The internet is abuzz with the news that President Barack Obama shed some tears during an emotional gun-control speech on Tuesday.
The president got choked up while talking about the 2012 attack at Sandy Hook Elementary School in Newton, Connecticut, an example of the gun violence that has plagued the US in the last few years.
This was hardly the first time a leader has teared up — a number of politicians, from Russian president Vladimir Putin to Italian prime minister Silvio Berlusconi, have cried in public.
Does crying make a leader look weak, or does it help them influence others?
Many experts say as long as that emotion is sincere, it can increase people’s support and admiration.
As behavioural expert Judi James told the BBC in 2010, crying can boost support for a leader by making people warm to them.
“Crying has a profound effect on someone,” she told the BBC. “It’s something that babies do to get nurture and attention and love, and we are almost hard-wired to have an empathetic response and a sympathetic response and that will still occur.”
Meanwhile, Deborah Milstein wrote in The Harvard Business Review that “crying in a work context is sometimes appropriate, acceptable, and even, as Obama demonstrates, admirable.” (Milstein was writing after Obama cried when he won the 2012 reelection.)
“Tears — and any other authentic display of emotion — show that we’re deeply moved, which in turn moves our audience,” Milstein wrote.
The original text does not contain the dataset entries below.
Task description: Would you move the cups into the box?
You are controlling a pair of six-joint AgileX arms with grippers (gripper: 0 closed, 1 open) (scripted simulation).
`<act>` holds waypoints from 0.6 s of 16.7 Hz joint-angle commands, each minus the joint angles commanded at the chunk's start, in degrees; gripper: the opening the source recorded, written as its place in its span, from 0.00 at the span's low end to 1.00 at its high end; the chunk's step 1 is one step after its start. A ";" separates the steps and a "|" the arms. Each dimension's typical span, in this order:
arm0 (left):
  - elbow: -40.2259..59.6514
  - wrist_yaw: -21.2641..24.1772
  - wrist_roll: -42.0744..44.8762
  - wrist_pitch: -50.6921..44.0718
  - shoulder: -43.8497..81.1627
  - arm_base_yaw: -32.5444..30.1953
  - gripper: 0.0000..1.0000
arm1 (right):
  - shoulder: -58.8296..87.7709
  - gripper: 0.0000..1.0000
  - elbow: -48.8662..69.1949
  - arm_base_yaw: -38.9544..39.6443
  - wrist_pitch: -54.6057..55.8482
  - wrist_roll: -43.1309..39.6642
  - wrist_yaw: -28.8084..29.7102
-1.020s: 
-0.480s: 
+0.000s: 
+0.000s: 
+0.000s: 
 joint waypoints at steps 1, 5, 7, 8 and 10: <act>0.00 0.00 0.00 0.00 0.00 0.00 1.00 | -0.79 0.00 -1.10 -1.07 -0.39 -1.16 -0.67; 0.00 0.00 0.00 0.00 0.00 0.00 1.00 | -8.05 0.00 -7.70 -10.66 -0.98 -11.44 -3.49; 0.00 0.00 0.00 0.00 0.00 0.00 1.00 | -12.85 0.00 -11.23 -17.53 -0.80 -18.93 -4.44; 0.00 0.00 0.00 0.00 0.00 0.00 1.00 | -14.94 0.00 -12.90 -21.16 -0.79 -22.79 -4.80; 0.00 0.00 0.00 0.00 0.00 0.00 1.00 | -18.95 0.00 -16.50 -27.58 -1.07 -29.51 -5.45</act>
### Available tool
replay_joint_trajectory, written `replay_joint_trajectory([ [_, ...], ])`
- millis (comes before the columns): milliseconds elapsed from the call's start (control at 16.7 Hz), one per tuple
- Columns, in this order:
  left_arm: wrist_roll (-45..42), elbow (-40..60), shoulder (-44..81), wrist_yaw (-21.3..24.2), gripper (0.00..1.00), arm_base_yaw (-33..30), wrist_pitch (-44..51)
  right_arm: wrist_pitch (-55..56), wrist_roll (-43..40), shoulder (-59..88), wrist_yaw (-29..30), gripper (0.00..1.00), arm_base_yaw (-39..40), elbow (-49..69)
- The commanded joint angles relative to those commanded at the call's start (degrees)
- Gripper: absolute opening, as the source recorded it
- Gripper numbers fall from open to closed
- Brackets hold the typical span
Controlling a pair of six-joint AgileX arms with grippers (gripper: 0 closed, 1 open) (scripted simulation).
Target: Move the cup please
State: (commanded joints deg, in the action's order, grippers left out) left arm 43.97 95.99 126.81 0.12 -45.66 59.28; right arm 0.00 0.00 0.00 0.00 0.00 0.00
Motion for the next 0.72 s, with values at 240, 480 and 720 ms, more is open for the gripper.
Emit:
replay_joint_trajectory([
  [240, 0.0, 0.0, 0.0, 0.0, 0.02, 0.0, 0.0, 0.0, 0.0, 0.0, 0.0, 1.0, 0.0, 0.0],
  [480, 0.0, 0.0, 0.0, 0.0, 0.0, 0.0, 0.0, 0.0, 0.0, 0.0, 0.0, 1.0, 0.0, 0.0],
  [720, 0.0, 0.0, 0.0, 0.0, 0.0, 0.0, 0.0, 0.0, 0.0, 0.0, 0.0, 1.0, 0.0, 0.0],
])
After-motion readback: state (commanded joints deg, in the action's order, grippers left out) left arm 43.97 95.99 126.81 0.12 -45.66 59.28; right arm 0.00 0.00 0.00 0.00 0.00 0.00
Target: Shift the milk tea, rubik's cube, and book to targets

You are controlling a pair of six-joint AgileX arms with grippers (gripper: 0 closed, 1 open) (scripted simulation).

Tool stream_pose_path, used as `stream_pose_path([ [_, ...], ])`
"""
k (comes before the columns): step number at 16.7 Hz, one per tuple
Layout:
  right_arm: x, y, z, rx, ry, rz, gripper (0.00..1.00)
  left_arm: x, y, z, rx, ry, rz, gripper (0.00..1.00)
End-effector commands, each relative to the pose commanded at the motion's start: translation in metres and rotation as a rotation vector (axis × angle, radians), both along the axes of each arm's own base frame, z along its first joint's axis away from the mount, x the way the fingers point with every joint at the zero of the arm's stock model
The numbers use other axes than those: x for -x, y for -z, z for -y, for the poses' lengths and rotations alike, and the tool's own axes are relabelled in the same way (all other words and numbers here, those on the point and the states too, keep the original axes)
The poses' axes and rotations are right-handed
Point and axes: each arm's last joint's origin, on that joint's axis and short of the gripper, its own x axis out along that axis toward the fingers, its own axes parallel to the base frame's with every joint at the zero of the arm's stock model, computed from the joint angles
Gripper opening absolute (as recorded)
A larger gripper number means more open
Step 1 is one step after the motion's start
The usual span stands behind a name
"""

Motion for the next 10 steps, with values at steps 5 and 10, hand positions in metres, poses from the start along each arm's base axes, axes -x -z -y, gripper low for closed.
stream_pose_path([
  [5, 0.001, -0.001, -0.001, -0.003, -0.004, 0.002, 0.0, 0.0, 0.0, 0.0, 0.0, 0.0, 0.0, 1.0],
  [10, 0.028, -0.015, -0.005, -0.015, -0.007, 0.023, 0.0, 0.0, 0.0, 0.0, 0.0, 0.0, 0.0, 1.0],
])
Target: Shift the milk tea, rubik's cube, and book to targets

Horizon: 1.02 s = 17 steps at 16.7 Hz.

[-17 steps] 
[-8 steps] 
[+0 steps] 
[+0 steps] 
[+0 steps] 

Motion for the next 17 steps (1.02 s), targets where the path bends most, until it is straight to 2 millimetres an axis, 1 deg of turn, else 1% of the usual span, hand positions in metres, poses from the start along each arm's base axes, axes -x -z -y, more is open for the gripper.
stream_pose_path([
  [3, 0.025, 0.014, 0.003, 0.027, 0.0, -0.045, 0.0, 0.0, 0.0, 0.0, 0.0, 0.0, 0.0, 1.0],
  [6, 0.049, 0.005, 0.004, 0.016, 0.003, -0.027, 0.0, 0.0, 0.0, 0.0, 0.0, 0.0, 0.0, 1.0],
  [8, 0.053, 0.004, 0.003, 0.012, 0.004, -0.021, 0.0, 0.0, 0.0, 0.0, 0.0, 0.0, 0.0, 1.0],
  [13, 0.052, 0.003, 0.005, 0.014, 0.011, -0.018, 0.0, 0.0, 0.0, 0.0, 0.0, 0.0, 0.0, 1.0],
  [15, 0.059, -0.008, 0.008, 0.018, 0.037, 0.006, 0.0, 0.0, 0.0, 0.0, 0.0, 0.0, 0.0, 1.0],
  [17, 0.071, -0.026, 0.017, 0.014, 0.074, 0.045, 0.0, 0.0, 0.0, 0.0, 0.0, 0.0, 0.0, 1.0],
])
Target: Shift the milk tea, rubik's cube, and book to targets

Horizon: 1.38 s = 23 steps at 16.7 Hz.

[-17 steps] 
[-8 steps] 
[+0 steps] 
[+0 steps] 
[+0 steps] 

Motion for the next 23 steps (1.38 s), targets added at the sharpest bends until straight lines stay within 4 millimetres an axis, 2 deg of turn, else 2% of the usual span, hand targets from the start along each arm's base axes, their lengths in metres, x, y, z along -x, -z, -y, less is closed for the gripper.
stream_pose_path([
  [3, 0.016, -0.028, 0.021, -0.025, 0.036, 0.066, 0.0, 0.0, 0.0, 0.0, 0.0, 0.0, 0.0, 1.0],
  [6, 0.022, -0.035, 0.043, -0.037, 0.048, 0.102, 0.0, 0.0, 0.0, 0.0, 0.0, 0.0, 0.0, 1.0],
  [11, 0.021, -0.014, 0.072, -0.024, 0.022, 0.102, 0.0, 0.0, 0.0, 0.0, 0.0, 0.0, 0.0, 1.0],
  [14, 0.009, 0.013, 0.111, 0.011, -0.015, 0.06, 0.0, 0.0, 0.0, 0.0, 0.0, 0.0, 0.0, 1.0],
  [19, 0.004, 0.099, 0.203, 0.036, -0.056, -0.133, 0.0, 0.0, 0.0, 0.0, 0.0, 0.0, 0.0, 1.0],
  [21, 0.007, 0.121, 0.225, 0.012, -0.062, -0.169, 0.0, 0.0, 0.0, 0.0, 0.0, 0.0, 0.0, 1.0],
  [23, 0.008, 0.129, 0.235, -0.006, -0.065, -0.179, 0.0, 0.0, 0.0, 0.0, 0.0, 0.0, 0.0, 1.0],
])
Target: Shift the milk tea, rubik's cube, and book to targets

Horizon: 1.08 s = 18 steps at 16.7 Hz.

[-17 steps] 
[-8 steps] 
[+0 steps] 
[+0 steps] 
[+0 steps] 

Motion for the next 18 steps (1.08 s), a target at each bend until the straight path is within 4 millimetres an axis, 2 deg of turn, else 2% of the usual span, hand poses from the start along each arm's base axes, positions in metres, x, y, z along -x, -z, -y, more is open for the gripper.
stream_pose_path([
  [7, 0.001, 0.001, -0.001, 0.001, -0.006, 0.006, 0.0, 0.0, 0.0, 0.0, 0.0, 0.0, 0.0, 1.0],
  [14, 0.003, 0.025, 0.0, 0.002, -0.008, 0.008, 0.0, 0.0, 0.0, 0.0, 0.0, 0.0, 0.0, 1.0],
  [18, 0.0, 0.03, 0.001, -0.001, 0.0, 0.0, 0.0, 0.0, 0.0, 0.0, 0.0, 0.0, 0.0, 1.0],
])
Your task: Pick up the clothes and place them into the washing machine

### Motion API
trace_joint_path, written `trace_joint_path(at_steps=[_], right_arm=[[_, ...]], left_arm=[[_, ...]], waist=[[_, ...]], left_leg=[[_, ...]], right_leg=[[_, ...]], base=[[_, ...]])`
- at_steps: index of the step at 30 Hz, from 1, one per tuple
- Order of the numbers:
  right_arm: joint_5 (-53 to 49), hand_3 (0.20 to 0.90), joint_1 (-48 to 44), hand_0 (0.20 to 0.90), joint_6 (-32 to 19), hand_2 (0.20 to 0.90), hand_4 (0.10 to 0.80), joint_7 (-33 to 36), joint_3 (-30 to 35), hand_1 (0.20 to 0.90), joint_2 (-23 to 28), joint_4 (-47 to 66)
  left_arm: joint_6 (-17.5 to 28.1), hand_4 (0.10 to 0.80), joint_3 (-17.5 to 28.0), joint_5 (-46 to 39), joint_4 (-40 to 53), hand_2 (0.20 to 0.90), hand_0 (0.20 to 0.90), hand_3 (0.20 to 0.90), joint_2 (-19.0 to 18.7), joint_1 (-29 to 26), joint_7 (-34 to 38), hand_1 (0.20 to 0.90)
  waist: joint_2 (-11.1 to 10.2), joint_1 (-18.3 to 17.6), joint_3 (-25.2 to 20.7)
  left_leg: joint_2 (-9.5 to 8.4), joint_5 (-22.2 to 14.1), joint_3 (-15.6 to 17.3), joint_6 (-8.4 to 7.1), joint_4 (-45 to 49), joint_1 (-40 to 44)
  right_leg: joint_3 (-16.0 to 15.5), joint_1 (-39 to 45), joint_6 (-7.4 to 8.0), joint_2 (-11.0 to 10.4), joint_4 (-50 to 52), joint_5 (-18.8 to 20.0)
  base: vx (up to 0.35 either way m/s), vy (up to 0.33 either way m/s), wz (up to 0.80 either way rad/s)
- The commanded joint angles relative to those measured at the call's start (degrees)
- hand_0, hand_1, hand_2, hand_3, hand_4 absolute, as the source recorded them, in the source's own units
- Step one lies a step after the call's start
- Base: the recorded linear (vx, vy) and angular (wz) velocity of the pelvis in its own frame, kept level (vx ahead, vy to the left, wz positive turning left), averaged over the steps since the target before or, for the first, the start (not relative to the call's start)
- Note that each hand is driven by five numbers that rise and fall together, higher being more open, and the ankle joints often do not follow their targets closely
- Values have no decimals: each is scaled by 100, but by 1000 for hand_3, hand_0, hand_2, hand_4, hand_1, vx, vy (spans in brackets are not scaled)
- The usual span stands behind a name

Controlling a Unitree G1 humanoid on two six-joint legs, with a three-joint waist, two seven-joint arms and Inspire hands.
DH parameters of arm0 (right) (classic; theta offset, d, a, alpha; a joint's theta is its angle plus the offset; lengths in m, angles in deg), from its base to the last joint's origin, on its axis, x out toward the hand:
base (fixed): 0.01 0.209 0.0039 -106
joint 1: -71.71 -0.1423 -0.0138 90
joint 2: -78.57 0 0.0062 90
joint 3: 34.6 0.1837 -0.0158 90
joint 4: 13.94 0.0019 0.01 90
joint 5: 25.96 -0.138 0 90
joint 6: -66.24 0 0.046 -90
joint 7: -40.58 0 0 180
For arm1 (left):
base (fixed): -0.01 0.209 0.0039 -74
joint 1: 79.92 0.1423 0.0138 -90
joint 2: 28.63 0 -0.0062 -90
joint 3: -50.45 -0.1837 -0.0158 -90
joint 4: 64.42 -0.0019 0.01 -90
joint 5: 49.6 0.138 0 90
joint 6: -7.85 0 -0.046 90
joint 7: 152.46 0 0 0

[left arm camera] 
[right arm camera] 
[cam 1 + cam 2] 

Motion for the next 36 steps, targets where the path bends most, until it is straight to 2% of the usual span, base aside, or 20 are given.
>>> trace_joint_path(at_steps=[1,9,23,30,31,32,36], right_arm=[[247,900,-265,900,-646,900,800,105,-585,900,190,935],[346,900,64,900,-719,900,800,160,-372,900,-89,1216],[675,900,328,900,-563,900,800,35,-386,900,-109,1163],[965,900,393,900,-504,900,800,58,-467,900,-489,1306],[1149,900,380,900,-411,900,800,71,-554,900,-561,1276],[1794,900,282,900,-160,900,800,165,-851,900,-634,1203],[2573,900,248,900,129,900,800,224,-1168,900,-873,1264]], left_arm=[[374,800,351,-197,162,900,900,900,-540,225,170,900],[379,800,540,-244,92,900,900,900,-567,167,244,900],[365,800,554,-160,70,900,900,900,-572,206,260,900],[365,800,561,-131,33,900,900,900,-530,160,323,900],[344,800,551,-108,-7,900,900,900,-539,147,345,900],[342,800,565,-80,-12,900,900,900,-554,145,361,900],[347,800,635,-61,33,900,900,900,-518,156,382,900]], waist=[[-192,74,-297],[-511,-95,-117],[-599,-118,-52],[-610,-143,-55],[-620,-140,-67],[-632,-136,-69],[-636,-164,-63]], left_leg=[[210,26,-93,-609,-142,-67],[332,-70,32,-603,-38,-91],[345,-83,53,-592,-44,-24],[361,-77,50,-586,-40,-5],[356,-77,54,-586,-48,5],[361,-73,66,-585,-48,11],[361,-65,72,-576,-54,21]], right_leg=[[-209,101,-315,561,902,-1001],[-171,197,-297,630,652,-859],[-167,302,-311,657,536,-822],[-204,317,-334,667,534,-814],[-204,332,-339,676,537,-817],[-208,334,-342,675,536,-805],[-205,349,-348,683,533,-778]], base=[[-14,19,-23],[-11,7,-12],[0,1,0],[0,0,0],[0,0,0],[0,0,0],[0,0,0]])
“If it’s genuine, a leader showing emotion can have a powerful motivational impact,” Travis Bradberry, author of Emotional Intelligence 2.0, told Business Insider. “Shedding tears can show people that a leader is human and this has a powerful impact, as long as the show of emotion is appropriate for the situation.”
However, as James told the BBC, if we suspect that the crier is openly breaking down because they want something from us, we can become sceptical of their tears.
There’s a long history of leaders getting emotional in public. Yet psychologists and political experts say that the public response to these leaders — especially male leaders — has evolved over the last few decades.
For example, former US presidential candidate Ed Muskie cried during the New Hampshire primary in 1972 while defending his wife from a newspaper attack, and the incident may have decreased his support among voters because it portrayed him as weak.
“I think things have changed dramatically” since 1972, Severin Beliveau told The Boston Globe. Beliveau is an attorney and former politician, who was standing beside Muskie as he cried in public.
“I think we have matured as a society over the past 30 years over these issues,” Beliveau said.
Writing in Psychology Today, psychologist Romeo Vitelli says: “Rigid gender roles have loosened slightly in recent decades with ‘sensitive’ males becoming more widely accepted, even for politicians. … John Boehner has cried on camera often enough to earn him the nickname of ‘Weeper of the House’ with little political fallout.”
Reactions to Obama’s tears have been mixed. The TODAY show highlighted tweets from people across the country, one of which read, “Seeing President Obama cry makes me proud to have a leader so moved by the stories and lives of Americans.”
Another tweet questioned Obama’s authenticity: “and the Oscar for the ‘best fake crying to make an emotional point to push his anti-gun agenda’ goes to… President Obama!!!”
Bottom line: Reactions to tears from a leader will always be mixed. But if they’re genuine, and appropriate to the circumstances, in today’s age it’s almost certain that at least some people will be moved and inspired.